| What the task requires |
Please return the lines of the data below, word for word, from the first line through the line containing "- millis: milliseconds".

[Items from a dataset]
---+---
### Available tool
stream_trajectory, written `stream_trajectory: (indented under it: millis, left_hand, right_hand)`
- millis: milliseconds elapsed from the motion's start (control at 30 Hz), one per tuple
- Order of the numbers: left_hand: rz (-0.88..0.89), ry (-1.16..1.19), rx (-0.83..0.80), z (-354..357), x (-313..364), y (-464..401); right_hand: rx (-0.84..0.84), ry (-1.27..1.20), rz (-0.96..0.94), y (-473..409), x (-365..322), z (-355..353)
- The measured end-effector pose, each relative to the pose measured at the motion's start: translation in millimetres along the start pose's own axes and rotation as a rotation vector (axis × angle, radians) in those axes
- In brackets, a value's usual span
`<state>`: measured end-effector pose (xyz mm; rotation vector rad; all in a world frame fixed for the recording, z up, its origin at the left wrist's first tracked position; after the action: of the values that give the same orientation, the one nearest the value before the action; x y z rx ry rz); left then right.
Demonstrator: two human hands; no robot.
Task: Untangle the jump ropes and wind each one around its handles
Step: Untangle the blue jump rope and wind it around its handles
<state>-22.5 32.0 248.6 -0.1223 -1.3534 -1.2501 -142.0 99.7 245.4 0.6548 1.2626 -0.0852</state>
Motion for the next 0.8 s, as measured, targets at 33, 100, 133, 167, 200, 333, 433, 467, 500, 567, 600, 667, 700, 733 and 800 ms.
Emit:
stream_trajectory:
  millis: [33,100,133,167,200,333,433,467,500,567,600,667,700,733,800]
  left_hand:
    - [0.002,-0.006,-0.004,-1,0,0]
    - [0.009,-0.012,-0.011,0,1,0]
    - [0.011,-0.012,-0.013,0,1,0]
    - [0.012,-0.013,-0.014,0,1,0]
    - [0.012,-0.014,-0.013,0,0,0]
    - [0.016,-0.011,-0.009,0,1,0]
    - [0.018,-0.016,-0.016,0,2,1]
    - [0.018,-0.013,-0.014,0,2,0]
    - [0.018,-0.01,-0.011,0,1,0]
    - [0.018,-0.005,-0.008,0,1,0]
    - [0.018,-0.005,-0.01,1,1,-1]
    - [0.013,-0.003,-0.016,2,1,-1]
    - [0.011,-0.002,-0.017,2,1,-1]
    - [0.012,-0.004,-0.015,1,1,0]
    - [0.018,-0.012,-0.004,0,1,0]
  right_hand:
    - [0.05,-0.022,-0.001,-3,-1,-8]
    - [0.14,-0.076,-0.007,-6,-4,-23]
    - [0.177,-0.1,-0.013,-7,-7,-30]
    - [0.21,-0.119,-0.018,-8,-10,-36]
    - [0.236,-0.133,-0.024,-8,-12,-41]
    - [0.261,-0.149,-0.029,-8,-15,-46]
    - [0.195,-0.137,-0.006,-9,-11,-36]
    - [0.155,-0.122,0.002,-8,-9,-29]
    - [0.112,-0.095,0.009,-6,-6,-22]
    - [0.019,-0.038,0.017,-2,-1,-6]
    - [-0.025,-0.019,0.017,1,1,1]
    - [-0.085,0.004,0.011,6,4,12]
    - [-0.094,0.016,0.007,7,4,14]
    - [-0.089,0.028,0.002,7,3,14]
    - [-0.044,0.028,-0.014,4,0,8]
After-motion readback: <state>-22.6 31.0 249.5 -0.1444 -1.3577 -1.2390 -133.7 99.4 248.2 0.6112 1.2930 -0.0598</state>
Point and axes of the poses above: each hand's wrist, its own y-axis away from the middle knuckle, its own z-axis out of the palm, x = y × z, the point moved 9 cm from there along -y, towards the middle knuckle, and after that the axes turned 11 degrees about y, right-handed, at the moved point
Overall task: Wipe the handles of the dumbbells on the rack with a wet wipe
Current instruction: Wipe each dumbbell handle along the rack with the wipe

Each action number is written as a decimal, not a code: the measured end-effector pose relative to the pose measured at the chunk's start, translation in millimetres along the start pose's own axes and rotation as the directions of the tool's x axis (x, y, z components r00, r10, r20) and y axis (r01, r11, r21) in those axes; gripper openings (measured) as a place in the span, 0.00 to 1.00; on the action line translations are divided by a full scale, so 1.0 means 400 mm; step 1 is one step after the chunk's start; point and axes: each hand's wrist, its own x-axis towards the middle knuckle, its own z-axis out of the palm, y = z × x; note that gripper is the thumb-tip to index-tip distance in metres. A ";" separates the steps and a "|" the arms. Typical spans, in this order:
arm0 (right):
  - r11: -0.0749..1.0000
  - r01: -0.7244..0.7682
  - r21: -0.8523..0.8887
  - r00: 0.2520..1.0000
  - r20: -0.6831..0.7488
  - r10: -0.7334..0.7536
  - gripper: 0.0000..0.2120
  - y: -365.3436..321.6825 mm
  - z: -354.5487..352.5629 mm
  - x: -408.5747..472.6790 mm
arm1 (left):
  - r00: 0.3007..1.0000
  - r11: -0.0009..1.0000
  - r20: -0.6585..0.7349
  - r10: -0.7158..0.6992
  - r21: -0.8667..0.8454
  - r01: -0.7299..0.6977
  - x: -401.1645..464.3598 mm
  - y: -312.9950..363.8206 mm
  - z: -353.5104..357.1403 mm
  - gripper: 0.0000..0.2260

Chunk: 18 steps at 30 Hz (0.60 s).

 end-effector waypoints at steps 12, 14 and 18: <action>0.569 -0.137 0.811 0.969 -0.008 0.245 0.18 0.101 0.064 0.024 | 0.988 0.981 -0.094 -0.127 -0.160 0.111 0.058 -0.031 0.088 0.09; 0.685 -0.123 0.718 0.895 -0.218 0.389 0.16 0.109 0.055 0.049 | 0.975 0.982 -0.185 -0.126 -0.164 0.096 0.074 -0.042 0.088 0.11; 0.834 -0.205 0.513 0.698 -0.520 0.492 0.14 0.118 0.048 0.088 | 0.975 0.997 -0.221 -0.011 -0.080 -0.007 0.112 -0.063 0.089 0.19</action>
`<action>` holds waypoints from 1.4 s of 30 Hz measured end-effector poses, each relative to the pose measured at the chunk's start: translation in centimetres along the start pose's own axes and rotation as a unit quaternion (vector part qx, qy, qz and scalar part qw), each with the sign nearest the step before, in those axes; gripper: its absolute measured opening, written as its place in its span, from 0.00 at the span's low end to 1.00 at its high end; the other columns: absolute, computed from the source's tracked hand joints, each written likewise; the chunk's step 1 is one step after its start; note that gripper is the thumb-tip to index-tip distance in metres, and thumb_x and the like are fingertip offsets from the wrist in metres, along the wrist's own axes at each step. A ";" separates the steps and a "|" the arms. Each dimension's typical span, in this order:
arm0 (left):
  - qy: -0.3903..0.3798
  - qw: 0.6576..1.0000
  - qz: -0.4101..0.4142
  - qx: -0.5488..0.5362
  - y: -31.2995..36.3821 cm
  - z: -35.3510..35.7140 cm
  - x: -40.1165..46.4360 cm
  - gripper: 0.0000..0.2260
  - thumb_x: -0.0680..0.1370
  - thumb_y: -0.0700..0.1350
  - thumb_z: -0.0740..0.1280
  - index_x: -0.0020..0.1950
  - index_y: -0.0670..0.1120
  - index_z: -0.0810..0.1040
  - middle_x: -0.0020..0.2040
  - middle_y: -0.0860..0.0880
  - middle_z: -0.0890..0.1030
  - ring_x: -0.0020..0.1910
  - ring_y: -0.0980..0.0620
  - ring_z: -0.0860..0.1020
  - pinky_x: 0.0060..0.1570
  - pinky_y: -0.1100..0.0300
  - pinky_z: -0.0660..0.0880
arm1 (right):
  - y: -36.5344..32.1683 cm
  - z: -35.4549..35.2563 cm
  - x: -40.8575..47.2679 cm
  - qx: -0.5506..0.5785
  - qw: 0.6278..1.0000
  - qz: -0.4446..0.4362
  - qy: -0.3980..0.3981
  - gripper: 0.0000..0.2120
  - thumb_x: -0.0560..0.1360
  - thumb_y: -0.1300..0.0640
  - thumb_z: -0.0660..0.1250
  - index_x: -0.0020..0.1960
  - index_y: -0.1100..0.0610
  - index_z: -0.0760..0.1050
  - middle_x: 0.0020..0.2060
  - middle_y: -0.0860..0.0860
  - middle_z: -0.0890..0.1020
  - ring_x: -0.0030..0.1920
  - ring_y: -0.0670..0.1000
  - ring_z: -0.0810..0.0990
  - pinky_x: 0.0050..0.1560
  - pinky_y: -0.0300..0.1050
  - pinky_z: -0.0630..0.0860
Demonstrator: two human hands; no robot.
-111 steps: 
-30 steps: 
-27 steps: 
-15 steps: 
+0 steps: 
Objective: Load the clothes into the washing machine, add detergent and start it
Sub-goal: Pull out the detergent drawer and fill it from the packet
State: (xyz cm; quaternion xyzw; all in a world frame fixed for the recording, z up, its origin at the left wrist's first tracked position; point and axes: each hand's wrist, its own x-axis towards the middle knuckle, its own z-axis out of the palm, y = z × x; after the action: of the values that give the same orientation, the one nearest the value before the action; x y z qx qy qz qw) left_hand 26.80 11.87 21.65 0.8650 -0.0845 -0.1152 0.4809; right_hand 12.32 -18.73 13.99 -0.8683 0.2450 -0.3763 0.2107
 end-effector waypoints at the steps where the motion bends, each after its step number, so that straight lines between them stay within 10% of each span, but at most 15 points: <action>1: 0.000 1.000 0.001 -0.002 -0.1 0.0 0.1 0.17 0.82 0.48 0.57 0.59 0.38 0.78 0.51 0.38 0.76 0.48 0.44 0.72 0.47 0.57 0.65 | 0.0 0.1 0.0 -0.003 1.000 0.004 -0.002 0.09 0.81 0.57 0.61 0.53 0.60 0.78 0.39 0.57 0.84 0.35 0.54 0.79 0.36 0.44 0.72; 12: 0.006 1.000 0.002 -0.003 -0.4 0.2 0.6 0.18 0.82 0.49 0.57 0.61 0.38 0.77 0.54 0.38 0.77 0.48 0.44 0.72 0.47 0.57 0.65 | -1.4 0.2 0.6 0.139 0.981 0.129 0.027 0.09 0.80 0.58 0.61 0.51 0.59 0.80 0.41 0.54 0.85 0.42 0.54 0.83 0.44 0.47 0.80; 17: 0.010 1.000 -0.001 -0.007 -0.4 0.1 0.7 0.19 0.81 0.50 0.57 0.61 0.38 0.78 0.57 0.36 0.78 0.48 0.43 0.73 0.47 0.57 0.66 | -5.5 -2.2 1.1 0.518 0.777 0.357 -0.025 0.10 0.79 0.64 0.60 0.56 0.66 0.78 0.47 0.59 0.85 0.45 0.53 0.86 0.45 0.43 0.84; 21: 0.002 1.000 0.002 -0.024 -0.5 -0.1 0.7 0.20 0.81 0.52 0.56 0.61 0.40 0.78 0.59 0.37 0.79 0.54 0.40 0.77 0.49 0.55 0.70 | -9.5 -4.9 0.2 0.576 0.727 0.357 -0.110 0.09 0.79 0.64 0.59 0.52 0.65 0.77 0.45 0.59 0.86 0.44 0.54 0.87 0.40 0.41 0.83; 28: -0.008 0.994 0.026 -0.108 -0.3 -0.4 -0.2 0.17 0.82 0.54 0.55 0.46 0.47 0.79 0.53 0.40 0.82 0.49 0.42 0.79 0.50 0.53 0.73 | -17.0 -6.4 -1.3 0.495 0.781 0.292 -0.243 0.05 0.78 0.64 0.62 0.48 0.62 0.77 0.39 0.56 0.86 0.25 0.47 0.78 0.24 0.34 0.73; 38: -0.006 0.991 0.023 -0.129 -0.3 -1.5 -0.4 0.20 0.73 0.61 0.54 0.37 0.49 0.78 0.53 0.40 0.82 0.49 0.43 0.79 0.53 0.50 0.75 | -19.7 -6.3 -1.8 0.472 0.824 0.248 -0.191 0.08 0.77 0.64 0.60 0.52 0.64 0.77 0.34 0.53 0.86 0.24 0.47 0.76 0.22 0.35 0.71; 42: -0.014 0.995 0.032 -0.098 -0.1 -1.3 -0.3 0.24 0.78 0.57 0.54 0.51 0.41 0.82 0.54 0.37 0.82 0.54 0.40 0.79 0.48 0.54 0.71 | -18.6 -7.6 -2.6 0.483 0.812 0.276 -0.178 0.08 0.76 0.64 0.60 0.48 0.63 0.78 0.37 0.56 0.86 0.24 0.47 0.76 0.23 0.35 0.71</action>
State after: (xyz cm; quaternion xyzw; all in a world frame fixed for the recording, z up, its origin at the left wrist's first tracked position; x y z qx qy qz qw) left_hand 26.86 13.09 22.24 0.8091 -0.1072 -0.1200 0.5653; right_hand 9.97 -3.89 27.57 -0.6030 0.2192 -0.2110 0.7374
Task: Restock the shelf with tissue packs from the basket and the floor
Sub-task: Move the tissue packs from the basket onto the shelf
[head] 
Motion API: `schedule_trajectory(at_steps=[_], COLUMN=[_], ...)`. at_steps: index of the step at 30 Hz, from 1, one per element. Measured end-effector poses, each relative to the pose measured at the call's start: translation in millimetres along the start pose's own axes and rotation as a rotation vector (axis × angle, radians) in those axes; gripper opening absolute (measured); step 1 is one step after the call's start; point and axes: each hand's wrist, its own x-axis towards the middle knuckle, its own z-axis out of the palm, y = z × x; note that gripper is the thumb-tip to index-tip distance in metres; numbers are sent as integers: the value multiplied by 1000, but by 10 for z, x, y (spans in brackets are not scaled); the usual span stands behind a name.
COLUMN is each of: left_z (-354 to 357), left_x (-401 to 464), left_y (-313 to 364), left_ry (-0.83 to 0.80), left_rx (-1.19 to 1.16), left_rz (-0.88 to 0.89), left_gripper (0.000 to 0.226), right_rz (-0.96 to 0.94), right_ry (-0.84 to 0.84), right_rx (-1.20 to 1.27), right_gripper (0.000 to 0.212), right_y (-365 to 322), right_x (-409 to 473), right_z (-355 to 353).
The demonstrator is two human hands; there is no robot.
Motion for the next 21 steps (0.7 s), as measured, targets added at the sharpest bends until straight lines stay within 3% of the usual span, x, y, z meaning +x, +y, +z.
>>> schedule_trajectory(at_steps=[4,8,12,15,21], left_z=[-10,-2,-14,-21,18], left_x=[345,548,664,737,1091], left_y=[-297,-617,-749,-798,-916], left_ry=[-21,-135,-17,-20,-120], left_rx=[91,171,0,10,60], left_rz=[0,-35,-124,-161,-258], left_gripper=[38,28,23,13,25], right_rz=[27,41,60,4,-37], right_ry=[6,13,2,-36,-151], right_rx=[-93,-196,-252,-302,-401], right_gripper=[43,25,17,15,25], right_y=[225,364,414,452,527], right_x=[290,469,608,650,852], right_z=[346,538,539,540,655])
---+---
| Answer for this exercise |
### Available tool
stream_trajectory, written `stream_trajectory: (indented under it: millis, left_hand, right_hand)`
- millis: milliseconds elapsed from the motion's start (control at 30 Hz), one per tuple

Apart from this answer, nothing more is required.